The next time I visit Alaska, I might have to take a thesaurus. I’m normally not at a loss for words, but on a five-day, mid-March familiarization trip sponsored by Visit Anchorage, I found myself using the same word over and over: exhilarating.
The word isn’t wrong, given that our group of tour operators and companions enjoyed a collection of activities—and a nonstop viewfest—that left us all a bit slack-jawed. It’s just that even the perfect word can lose its effectiveness when it’s repeated too often, so I’ll vary my laudatory language.
We started in Anchorage on a sunny morning, with most of the 26 participants having flown in the day or night before. We used two vehicles during the first days of the tour; while we could share an evening meal together, many of the activities were better suited for groups of 12 to 15, so we split up and switched off.
My group’s first adventure was one heckuva tone-setter: a trip to a glacier via helicopter! We prepped for the trip at the Knik River Lodge, where the staff briefed us on safety and weighed us (privately) to achieve the best balance in each bird provided by Alaska Helicopter Tours.
Our pilot, Steven, swept us over the frigid Knik River toward the enormous glacial formations that feed it, and the glacier we buzzed over was nothing like the chunk of ice I imagined it would be. I was struck by the color—shades of blue mingled with white and accented with strips of black silt. Equally remarkable were the crevasses and formations, which reminded me of southern Utah’s canyons and hoodoos.
Steven gave us a theme park thrill ride, especially with one particular left-right-left swoop over and around a deep crevasse. It was flat-out exhil— … breathtaking. And Blake, the guide who met us on a rock outcrop in the middle of the Knik Glacier, was remarkably knowledgeable; a single question would lead to an avalanche of detail and insight. As we stood in chilly wind atop the rocky island, the conversation turned toward life in Alaska. Blake, a transplant from Tennessee, discussed the past winter and the lengthening of the days as temperatures warmed.
“Definitely got spring fever,” he said. “I can already taste the salmon.”

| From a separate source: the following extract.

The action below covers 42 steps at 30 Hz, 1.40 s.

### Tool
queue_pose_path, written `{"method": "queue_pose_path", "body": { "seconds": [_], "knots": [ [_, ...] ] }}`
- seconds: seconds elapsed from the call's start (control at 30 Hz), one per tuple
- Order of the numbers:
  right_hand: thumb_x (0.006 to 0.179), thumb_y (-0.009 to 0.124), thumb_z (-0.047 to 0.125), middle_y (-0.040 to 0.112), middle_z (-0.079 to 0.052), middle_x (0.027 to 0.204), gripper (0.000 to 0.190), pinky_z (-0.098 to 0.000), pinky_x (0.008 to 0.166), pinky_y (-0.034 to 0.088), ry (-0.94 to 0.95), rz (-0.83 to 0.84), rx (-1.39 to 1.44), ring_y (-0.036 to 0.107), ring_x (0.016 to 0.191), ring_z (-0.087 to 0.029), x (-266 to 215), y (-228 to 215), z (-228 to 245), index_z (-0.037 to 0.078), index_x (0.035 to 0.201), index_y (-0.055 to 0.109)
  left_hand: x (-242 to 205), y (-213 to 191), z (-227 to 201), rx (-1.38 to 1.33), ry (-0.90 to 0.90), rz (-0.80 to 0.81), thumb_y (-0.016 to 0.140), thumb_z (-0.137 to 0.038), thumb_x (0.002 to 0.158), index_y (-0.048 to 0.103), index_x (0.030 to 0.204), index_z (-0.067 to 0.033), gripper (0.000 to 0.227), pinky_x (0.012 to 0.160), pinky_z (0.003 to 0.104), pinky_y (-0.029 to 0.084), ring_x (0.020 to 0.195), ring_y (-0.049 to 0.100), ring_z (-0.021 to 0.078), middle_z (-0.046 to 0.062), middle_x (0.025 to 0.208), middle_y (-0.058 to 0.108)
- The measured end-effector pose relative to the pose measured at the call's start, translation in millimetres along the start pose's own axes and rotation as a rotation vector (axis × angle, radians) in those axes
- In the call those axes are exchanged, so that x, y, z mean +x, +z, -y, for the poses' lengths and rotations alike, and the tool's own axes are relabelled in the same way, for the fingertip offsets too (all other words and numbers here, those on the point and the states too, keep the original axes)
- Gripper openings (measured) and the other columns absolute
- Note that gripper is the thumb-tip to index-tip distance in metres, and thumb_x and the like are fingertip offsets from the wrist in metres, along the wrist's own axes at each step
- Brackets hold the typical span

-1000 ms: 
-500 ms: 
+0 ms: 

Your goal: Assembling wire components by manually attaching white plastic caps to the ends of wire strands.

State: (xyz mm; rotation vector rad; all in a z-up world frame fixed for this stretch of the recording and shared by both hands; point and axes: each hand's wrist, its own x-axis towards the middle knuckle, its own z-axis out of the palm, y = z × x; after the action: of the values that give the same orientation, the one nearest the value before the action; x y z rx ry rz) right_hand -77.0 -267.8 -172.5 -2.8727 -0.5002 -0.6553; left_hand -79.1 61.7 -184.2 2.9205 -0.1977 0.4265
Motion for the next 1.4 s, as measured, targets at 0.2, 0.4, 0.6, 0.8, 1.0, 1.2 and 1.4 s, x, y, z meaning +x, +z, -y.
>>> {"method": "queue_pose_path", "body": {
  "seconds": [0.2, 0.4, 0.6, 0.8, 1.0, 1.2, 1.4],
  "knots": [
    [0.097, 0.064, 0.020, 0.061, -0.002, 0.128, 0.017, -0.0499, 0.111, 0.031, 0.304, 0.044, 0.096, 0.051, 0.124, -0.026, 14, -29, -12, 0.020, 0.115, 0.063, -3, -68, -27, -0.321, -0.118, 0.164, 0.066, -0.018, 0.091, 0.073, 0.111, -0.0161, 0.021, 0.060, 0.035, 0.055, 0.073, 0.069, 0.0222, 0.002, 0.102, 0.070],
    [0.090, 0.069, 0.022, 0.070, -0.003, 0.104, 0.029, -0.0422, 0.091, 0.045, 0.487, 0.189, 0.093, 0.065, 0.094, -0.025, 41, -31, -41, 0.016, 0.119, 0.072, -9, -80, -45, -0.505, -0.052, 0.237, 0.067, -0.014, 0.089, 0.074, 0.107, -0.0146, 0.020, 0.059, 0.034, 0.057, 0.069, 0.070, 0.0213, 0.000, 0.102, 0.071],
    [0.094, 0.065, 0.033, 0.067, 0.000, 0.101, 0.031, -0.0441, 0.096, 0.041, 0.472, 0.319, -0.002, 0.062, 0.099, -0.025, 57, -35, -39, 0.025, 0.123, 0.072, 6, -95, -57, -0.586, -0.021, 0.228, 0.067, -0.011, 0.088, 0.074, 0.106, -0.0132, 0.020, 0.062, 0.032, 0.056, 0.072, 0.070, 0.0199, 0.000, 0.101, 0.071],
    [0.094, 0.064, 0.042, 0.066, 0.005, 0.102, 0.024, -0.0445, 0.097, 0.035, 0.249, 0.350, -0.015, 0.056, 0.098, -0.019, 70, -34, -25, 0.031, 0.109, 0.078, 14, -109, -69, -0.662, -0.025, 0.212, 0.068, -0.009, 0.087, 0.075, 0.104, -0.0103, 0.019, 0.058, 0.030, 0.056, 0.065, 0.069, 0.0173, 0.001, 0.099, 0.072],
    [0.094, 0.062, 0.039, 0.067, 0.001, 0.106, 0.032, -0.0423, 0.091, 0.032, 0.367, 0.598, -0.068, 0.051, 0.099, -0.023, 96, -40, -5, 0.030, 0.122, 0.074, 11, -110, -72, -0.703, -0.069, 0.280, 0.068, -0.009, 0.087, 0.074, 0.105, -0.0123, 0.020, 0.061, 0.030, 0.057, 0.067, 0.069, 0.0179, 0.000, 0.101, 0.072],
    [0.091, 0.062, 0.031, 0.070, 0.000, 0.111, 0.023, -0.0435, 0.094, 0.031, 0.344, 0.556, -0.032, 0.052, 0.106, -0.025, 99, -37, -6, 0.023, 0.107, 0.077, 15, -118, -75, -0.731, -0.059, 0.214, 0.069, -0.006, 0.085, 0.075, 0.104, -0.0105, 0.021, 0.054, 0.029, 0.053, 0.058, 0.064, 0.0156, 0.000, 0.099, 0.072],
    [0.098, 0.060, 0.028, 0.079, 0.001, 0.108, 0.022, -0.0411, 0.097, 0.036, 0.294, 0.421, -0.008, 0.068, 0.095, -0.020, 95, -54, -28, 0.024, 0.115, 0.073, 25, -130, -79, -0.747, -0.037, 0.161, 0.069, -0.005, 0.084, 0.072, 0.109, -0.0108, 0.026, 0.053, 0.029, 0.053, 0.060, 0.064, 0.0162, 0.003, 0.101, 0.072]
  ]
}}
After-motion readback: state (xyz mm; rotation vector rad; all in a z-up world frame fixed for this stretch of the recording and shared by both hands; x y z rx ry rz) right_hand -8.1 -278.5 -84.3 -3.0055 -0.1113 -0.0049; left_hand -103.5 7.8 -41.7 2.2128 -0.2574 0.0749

After lunch at the lodge, we were joined by a local outfitter who provided sets of snowshoes and some fat tire bikes so we could try our hand at maneuvering across snowy ground. After a challenging climb up a steep hill, I got the hang of snowshoeing, and if we ever start getting consistently deep snows in my old Kentucky home, I might purchase a pair.
On our next stop, Alaskan life slowed down a bit. The aptly named Musk Ox Farm, surrounded by the majestic Chugach and Talkeetna mountains, is home to dozens of lumbering beasts that date back to the time of wooly mammoths and saber-tooth tigers. While not the most animated of creatures, the musk ox is a marvel to behold, and they produce oh-so soft hair (qiviut) that’s combed out and made into yarn and garments, available in the gift shop.
The farm is a nonprofit facility with a staff whose care and concern for the oxen make the tour enlightening and endearing. Our guide, Dani, used “we” to stand sometimes for the staff and sometimes for the herd they tend. I’m fairly sure she was referring to the oxen when she discussed gestation period: “We’re pregnant for eight months,” she said.
After a group dinner in Palmer, we bused to Talkeetna and bedded down for the night, but not before several of us ventured into town to conduct historical research. We visited the Fairview Inn, where President Warren G. Harding dined during a 1923 visit to celebrate the newly completed Alaska Railroad. President Harding was likely not entertained by live music at the bar as we were. Also, we didn’t die in the days following our visit, as the late great president did.
Planes, trains, and automobiles … plus
Let’s call the next day John Candy Day, with a twist: We explored Alaska via planes, trains, and automobiles—plus one more unusual mode of transportation.
Planes were up first. We gathered at K2 Aviation’s new welcome center and boarded a 10-passenger plane that, like yesterday’s helicopter, was equipped with personal headsets so we could hear the pilot’s commentary. And Chad had a lot to talk about.
The flight is eye- and ear-popping rapture.
On a crystal clear day, we flew over glaciers and valleys and soared above snow and granite on our way toward Denali. During our one-hour flight, we saw sights a million years in the making. We ventured over Root Canal, a glacier lined with jagged rock peaks given dental names: Moose’s Tooth, Wisdom Tooth, Eye Tooth, and Broken Tooth. Chad described ice fields and ice falls. The snow was so deep and white; in some places it looked like thick, rich satin.
Our closest approach to Denali was eight miles away, and our top altitude was 9,000 feet—still some 11,000 feet lower than the peak. Yet Denali loomed huge outside our individual windows. This journey is humbling, and being so close to those enormous mountains made me feel small. For that one hour, I was overwhelmed by the grandeur and grace of the mountains. It was absolutely exhil— … inspirational.